4. Processor Services
You will comply with your obligations by acting as a “controller” under applicable data protection laws in relation to the Profile Data and the WORLDWIDE SYSTEM OF MEDIA, DOMAINS AND SOCIAL LINKS will follow your instructions and comply with its obligations under the Data Protection Laws. Data, by acting as a “processor” in relation to the Processor Services as follows:
- we will only process Profile Data in accordance with the Terms.
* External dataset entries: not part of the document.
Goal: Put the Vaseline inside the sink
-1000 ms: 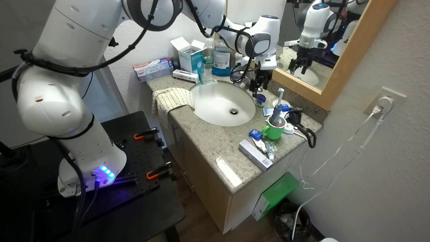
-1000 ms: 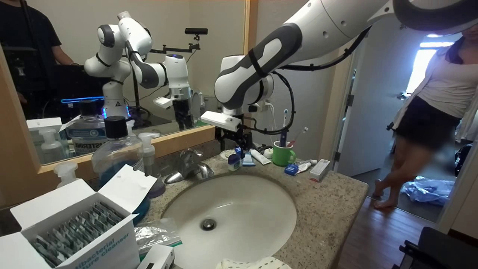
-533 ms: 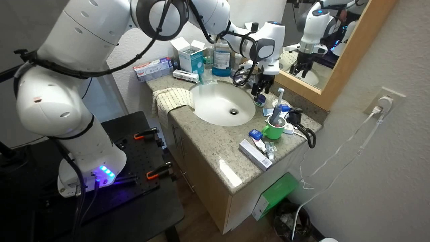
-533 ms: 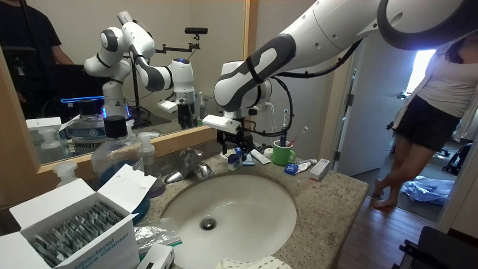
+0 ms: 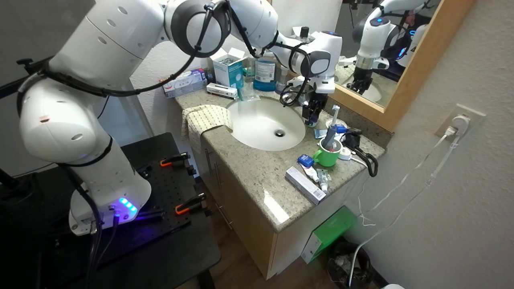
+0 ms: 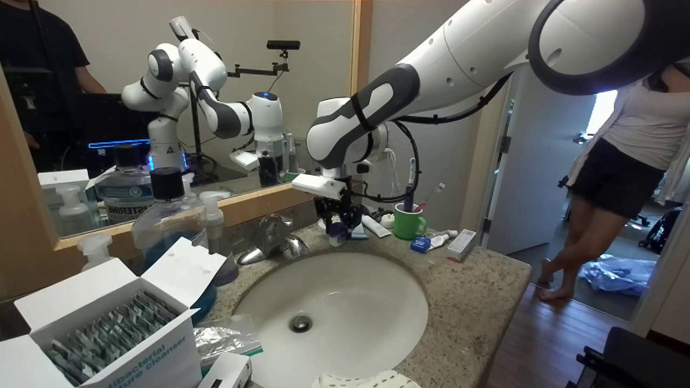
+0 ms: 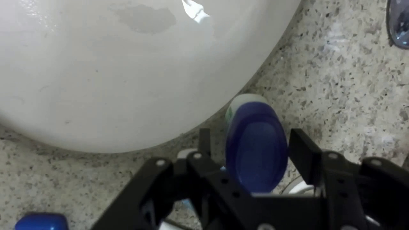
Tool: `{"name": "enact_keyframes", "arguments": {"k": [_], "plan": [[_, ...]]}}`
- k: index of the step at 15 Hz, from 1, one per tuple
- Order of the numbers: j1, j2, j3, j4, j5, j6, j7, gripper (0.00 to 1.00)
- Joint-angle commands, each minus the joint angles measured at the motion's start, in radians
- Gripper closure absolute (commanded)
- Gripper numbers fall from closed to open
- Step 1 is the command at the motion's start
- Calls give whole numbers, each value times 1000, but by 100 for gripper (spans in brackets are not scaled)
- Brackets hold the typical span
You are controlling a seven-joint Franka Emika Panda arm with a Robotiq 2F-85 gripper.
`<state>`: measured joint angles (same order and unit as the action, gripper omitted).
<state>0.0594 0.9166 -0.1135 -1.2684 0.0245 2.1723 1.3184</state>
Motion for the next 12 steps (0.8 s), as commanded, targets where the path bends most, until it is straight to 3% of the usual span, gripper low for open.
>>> {"name": "enact_keyframes", "arguments": {"k": [1, 4, 12], "plan": [[-5, 11, 6, 41, 17, -41, -18, 65], [5, -9, -3, 21, 5, -41, -9, 86], [31, -173, 8, -154, 2, -4, -32, 85]]}}
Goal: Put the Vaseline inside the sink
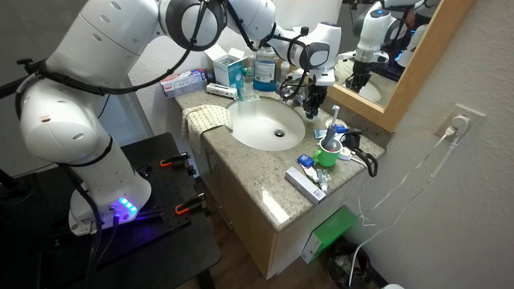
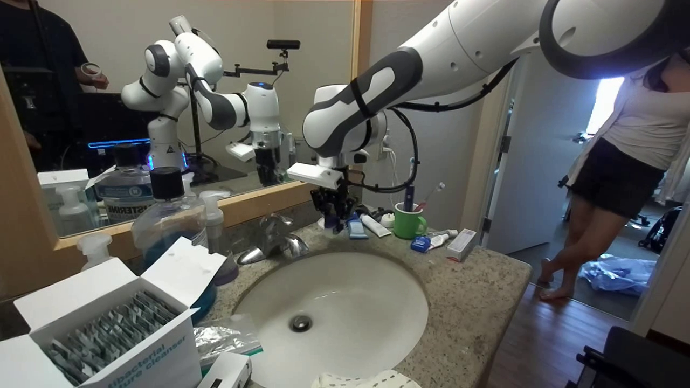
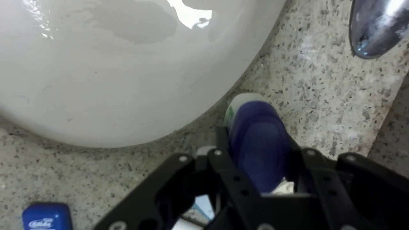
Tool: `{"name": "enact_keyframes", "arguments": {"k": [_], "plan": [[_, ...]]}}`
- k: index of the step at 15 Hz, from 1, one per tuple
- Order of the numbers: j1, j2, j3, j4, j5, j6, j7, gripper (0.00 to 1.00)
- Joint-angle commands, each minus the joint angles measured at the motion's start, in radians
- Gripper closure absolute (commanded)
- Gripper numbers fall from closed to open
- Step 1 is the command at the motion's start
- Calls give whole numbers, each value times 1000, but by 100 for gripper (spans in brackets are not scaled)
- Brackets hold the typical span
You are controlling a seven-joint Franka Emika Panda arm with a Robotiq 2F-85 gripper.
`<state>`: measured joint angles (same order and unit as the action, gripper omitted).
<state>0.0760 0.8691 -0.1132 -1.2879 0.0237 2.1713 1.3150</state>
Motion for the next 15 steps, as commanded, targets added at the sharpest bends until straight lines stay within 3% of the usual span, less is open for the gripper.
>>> {"name": "enact_keyframes", "arguments": {"k": [1, 8, 15], "plan": [[18, -161, 13, -176, 3, 6, -43, 85], [53, -348, 18, -444, -12, 41, -80, 85], [38, -391, 47, -609, 22, 118, -111, 85]]}}
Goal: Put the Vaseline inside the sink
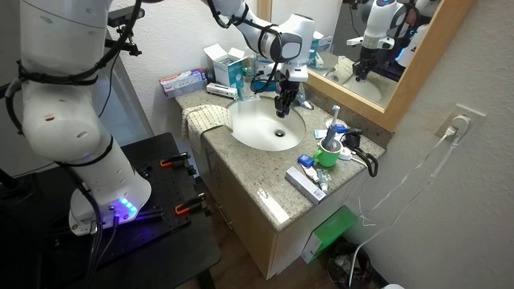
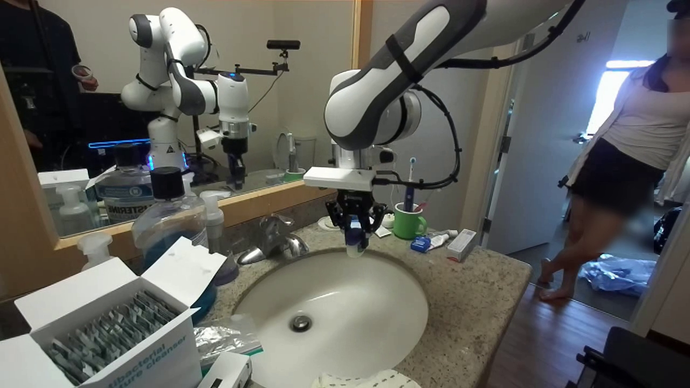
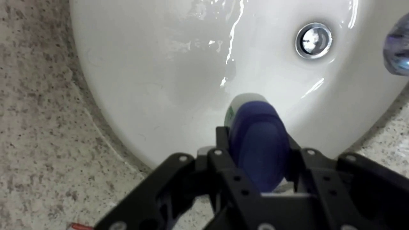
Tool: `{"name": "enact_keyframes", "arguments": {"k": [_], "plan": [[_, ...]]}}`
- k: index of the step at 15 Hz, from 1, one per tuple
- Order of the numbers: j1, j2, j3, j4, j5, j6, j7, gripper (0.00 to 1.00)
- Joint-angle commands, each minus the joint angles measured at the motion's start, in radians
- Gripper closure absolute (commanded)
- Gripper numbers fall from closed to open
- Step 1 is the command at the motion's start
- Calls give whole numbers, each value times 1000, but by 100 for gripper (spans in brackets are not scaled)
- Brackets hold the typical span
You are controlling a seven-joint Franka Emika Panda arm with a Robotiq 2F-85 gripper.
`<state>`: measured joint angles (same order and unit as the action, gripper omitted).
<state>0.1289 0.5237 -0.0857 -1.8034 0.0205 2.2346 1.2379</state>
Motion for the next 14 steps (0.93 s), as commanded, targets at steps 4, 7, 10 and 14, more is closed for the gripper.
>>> {"name": "enact_keyframes", "arguments": {"k": [4, 7, 10, 14], "plan": [[-43, -26, 40, -151, 70, 120, -95, 86], [-61, -2, 53, -172, 92, 164, -215, 86], [-61, 30, 44, -166, 87, 183, -298, 86], [-53, 90, 30, -109, 78, 149, -342, 86]]}}
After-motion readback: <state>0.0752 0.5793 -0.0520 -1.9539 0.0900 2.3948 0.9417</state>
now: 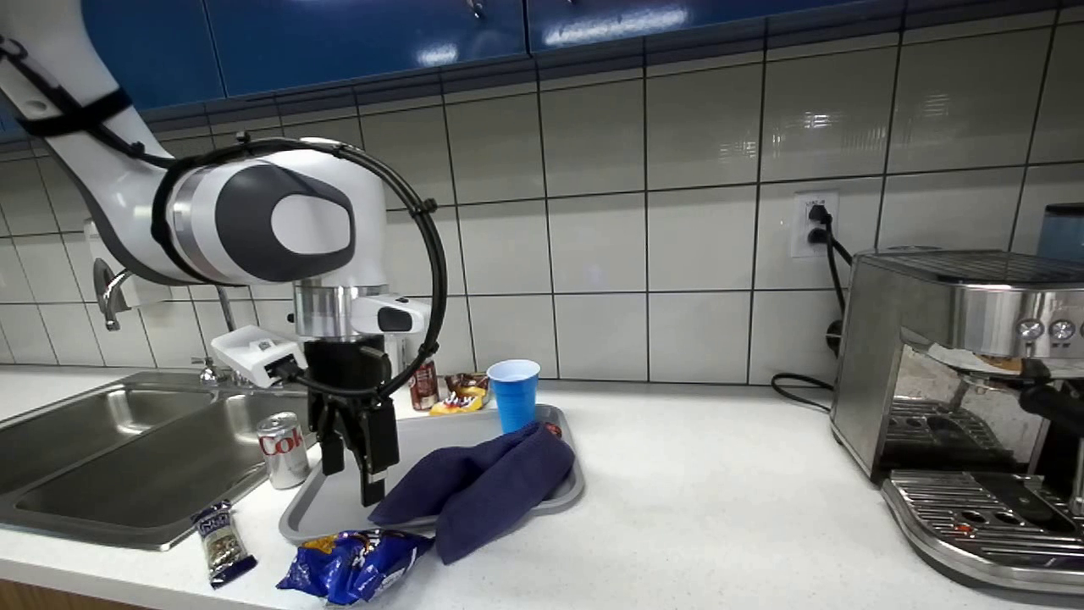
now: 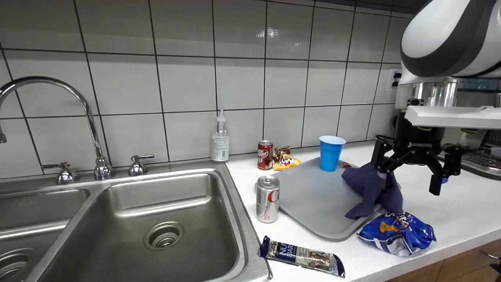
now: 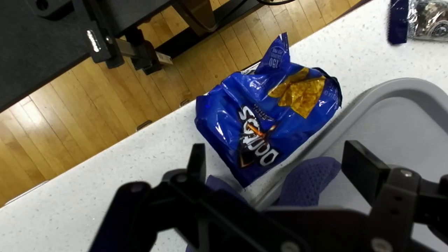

If we become aware that processing for the Permitted Purpose infringes Data Protection Laws, we will inform you;
- we guarantee that anyone we authorize to process the Profile Data will keep it confidential;
- we implement appropriate technical and organizational measures designed to protect the Profile Data against accidental or unlawful destruction, loss, alteration, unauthorized disclosure or access;
- if we become aware of a confirmed personal data breach in relation to the Profile Data, we will notify you without undue delay;
- you consent to engage third parties ("Sub Processors") to process Profile Data for the Permitted Purpose, provided that: (i) we maintain an up-to-date list of Sub Processors in our Privacy Notice, which we will update before we make any changes to Sub Processors ; (ii) we will impose data protection terms on any Sub-Processor as necessary to protect the Profile Data in accordance with the standard set by the Data Protection Laws; and (iii) we remain liable for any breach of this DPA caused by any Sub Processor. You can object to a sub-processor before appointing or replacing it, provided that your objection is based on reasonable grounds relating to data protection. In such event, we will not appoint or replace the Sub Processor or, if this is not possible, you may suspend or terminate your account (but you will not receive a refund of any prepaid fees);
- taking into account the nature of the processing, we will provide all reasonable and timely assistance to you (at your expense) to enable you to complete a legally required data protection impact assessment and to respond to: (i) any request from a individual to exercise their rights under Data Protection Laws; and (ii) any other inquiry or complaint received from an individual, regulator or third party in relation to the processing of Profile Data;
- upon termination of your account, we will delete Profile Data in our possession or control for purposes of the Processor Services (except to the extent we are required by applicable law to retain Profile Data); It is
- upon request, we will provide copies of the relevant safety certifications or other necessary documentation.
- Upon request, we will provide copies of relevant security certifications or other documentation necessary to verify our compliance with this DPA in relation to Processor Services. Such documents will be subject to the confidentiality provisions of the Terms.
5. Definitions
Words used but not defined in this DPA have the same meaning as in the Terms. In addition, the following definitions apply:
“General Law for the Protection of Personal Data (LGPD)” Law No. 13.709/2018 means protecting the fundamental rights of freedom and privacy and the free formation of the personality of each individual.
“controller”, “processor”, “personal data” and “personal data breach” have the meanings defined in the Data Protection Laws.